Possibilities. I looked back toward the stadium. The artificial lights had given everything a Hollywood glow; there’d been warmth in the rich colors. But we’d left. Out here, things were real again.
“All right,” I said.
The trip back was nothing like the first ride. We got seats and he stared out the window at the murky outlines as they flew by in the dark. I listened to two older men a couple of rows up blame the loss on a fourth inning call the umpire had screwed up. In their drunken opinions, that had been the turning point.
“Why didn’t you come hear me on Saturday?” The question was out before I remembered we weren’t talking about violin.

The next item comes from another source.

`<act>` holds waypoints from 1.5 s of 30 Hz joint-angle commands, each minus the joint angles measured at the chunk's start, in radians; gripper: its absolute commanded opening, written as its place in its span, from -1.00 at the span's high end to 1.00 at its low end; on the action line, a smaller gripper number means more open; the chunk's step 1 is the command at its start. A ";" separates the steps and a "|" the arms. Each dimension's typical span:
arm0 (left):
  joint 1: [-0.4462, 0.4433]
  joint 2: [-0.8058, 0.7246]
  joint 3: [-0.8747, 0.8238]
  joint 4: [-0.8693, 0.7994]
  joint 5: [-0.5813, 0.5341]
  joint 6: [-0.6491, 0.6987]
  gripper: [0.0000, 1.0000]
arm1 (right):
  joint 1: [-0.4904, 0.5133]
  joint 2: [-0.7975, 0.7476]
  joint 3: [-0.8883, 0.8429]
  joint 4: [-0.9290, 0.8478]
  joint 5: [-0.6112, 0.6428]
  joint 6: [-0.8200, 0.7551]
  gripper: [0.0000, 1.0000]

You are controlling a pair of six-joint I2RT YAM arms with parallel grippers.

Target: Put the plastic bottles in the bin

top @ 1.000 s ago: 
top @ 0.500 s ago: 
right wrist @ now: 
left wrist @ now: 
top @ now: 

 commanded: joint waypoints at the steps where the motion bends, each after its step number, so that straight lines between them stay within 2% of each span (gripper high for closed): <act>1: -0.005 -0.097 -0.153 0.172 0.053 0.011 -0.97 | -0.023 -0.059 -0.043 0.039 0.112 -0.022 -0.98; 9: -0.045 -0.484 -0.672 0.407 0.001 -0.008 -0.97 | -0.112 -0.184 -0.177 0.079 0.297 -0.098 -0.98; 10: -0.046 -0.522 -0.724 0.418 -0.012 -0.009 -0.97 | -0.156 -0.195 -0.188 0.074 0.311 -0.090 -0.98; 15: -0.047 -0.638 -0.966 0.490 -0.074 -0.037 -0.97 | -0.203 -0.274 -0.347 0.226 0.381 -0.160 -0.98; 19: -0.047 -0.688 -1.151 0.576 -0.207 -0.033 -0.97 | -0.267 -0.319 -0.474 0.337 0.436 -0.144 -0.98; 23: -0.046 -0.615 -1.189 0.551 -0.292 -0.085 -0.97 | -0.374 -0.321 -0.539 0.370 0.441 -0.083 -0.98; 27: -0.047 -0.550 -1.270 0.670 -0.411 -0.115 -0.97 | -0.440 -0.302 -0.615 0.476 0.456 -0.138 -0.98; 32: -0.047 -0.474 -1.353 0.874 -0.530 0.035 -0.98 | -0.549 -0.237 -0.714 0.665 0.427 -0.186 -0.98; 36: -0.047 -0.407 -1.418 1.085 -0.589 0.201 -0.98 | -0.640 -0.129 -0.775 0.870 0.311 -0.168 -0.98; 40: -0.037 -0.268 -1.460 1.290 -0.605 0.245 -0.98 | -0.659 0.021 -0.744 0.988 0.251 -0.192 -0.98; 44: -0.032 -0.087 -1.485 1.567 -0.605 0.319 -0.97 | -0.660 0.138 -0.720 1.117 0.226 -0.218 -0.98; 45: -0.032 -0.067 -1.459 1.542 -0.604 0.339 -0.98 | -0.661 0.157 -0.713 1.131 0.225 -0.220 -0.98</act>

He looked uncomfortable. “I …”
“No. You don’t have to answer.”
“Yes, I do. I couldn’t.” He folded his arms over his chest. “It’s too close to the Guarneri. I can’t listen to other violinists and not go a little crazy. I don’t need to hear how amazing your Tchaikovsky is right now.”
“But you don’t know it’s amazing.”
He smirked. “I’m sure. The competitions, the recordings, the Grammy—that’s all just hype? I have to make a conscious effort not to think about you already when I’m performing. I don’t need more stress added to it.”
“But you seem so in love with your
own
music on stage.” I didn’t say
in love with yourself
, but it hung in the air between us.
“You’re dancing around calling me a narcissist onstage, but nobody wants to see a self-conscious violinist out there. Especially not a guy.”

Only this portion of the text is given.